Tek başına Müslüman yoktur. Müslüman tek başına olamaz.
Kendine Müslüman ve bencil insanlar, topluma yarar yerine zarar meydana
getirir. Benciller yüzünden dünya yangın yerine döndü. Aymaz tipler sebebiyle
toplumda olumsuzluklar arttı.
Hayat sadece; yemeden, içmeden, gezmeden, zevkten,
eğlenceden…ibaret değil. Hayatın tadını; internette, cep telefonlarında, sosyal
medyada bulamazsınız.
“Ben
sonsuza kadar kalacağım, bana kimse bir şey yapamaz, hayat sadece bu dünyadan
ibaret…” sözünü kimse söyleyemez.
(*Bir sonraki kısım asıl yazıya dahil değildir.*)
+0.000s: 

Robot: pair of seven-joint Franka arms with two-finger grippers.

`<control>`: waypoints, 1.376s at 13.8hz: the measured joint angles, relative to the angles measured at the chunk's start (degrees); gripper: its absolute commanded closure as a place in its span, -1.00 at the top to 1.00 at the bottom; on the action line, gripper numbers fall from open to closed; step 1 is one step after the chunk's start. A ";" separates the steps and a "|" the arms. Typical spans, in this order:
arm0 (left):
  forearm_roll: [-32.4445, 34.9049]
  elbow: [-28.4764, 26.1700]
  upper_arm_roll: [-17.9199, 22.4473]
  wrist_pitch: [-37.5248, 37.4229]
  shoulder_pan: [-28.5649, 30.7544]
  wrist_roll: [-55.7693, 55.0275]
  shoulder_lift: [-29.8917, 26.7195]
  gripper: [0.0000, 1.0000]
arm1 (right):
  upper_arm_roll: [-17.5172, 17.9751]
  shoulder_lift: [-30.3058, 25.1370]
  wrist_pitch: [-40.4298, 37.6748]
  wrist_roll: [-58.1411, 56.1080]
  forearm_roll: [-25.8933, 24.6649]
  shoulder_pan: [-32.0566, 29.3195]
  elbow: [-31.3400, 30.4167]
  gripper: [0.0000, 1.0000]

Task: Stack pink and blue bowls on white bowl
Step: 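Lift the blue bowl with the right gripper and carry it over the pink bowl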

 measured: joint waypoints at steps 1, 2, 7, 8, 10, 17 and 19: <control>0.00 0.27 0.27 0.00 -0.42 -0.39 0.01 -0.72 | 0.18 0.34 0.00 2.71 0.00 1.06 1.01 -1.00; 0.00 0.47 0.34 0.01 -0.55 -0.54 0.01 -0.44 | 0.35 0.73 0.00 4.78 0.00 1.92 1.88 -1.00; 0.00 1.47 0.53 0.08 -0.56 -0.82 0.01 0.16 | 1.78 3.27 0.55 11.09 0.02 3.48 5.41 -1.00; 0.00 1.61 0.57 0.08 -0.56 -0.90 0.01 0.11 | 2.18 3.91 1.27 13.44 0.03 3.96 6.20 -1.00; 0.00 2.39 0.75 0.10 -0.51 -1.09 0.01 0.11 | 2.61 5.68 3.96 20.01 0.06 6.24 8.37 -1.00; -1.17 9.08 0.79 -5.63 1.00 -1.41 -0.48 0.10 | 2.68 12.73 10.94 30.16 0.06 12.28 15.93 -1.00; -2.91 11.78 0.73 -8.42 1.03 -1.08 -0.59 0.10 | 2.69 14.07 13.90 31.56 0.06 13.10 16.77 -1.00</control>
Söyleyemez, çünkü bu sözü edebilmek için
ölümlerin olmaması, hastalıkların bizi rahatsız etmemesi, mezarların
bulunmaması lazım. Halbuki her gün minarelerden; “sala” sesleri duyuyoruz. En
yakınımızı kendi ellerimizle mezarlara gömüyoruz. Her mezar taşında bizi
titreten sözler okuyoruz. Mezarlar bize bir şey söyler.
Dünya kurulduğundan beri bu sistem böyle gelmiş, böyle
gidecek. İlahi sistemi kimse değiştiremez. Her birimiz, ilahi kanunlar
içindeyiz. “ben ilahi kanun falan tanımam, ilah tanımam, ilahi olan her şeye
karşıyım…” demek, en büyük şaşkınlık, en onulmaz bir akılsızlıktır.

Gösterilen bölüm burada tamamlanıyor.